DESCRIPTION (provided by applicant): After massive small bowel resection (SBR), the remaining intestine compensates by a critical process termed adaptation. Adaptation is largely a mitogenic signal for increased enterocyte proliferation, thus generating taller villi, and greater bowel caliber and length. While the mechanism for resection-induced enterocyte proliferation is presently unknown, we have established that epidermal growth factor receptor (EGFR) signaling is critical. Using p21waf1/cip1-null mice, we determined that proliferation was paradoxically abolished after SBR in the absence of this cyclin dependent kinase inhibitor. As an extension of these observations, we propose the global hypothesis that EGFR signaling regulates the expression of p21 to initiate enterocyte proliferation after SBR. To test this hypothesis, our aims are: 1) Delineate the effects of SBR and EGFR manipulations on intestinal p21 expression. Laser capture microdissection (LCM) microscopy wilt be employed to establish a temporal, regional, and enterocyte-specific expression of p21 mRNA and protein along the crypt-villus axis after SBR. Both in vivo and in vitro models of adaptation will be studied under conditions of EGFR stimulation and inhibition. 2) Determine the mechanism for EGFR regulation of p21. To test the hypothesis that EGFR governs p21 expression via STAT, we will elucidate STAT expression and activation after SBR in vivo and in vitro. We will then delineate p21 expression during adaptation in vitro after inhibition of STAT and in vivo in STATl-null mice. 3) Determine the mechanism for blocked postresection proliferation in p21-null mice. This aim will test the hypothesis that postresection proliferation is prevented in p21-null mice because of compensatory increased expression of p27kip1. A temporal and cell compartment profile of P27 expression will be determined in p21-null mice. The magnitude of adaptation will then be elucidated in p27-null and p21/p27 double-null mice. These studies will contribute substantially toward an enhanced understanding of critical early signaling pathways involved in the regulation of adaptation. This information is fundamental toward the future development of safe and effective clinical therapy designed to amplify this important process.

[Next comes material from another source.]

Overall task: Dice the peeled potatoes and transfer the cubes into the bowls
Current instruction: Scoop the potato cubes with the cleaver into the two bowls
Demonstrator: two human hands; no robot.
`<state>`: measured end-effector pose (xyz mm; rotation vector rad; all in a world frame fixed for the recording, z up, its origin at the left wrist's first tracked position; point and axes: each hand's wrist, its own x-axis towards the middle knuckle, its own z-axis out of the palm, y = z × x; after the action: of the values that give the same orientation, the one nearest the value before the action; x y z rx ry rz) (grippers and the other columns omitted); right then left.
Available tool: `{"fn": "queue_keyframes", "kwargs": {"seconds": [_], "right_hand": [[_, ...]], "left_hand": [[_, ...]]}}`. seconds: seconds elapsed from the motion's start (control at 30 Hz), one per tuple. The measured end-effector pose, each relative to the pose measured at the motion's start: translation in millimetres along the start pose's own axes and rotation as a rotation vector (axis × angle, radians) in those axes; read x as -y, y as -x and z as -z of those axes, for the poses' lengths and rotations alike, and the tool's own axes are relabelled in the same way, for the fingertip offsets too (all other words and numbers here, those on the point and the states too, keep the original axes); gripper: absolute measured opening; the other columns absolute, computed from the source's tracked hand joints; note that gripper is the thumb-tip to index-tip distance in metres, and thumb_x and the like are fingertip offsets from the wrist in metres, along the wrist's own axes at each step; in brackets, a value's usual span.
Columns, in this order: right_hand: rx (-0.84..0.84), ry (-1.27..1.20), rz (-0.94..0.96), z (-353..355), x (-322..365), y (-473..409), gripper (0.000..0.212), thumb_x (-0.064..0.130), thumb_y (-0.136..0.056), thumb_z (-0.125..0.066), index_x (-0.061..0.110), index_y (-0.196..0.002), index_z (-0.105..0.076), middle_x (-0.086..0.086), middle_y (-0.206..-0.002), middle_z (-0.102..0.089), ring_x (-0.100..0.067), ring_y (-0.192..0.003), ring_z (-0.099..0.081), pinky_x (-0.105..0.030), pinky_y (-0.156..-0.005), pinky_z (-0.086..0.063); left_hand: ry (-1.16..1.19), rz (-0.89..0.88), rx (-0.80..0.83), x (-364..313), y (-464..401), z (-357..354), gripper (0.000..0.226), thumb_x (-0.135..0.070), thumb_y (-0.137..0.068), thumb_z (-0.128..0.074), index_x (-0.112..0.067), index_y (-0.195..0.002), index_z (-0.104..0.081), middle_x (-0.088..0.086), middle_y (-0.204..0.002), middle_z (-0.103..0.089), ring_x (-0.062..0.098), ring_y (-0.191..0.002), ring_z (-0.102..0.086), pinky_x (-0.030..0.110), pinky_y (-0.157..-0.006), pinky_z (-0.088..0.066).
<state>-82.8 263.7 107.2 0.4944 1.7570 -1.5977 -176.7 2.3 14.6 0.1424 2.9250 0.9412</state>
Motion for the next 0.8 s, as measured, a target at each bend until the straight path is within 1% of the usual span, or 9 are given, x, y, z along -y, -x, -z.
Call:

描述（由申请人提供）：大面积小肠切除术（SBR）后，剩余的肠道通过称为适应的关键过程进行补偿。适应主要是肠上皮细胞增殖增加的促有丝分裂信号，从而产生更高的绒毛，以及更大的肠口径和长度。虽然切除诱导的肠上皮细胞增殖的机制目前尚不清楚，但我们已经确定表皮生长因子受体（EGFR）信号传导是关键。使用p21 waf 1/cip 1-null小鼠，我们确定，在没有这种细胞周期蛋白依赖性激酶抑制剂的情况下，SBR后的增殖被矛盾地取消。作为这些观察结果的延伸，我们提出了一个全球性的假设，即EGFR信号调节p21的表达，启动肠上皮细胞增殖后SBR。为了验证这一假设，我们的目标是：1）描述SBR和EGFR操作对肠道p21表达的影响。激光捕获显微切割（LCM）显微镜将被用来建立一个时间，区域和肠细胞特异性表达的p21 mRNA和蛋白质沿着隐窝绒毛轴后SBR。将在EGFR刺激和抑制条件下研究体内和体外适应模型。2)确定p21的EGFR调节机制。为了验证EGFR通过STAT调控p21表达的假设，我们将阐明体内和体外SBR后STAT的表达和活化。然后，我们将描绘在STAT抑制后体外适应期间和在STAT 1缺失小鼠体内适应期间的p21表达。3)确定p21基因敲除小鼠切除后增殖受阻的机制。这一目标将测试的假设，切除后增殖的p21基因敲除小鼠，因为补偿性增加表达p27 kip 1的预防。将在p21缺失小鼠中测定P27表达的时间和细胞区室谱。然后将在p27无效和p21/p27双无效小鼠中阐明适应的幅度。这些研究将大大有助于加强对参与适应调节的关键早期信号通路的理解。这些信息对于未来开发旨在放大这一重要过程的安全有效的临床治疗至关重要。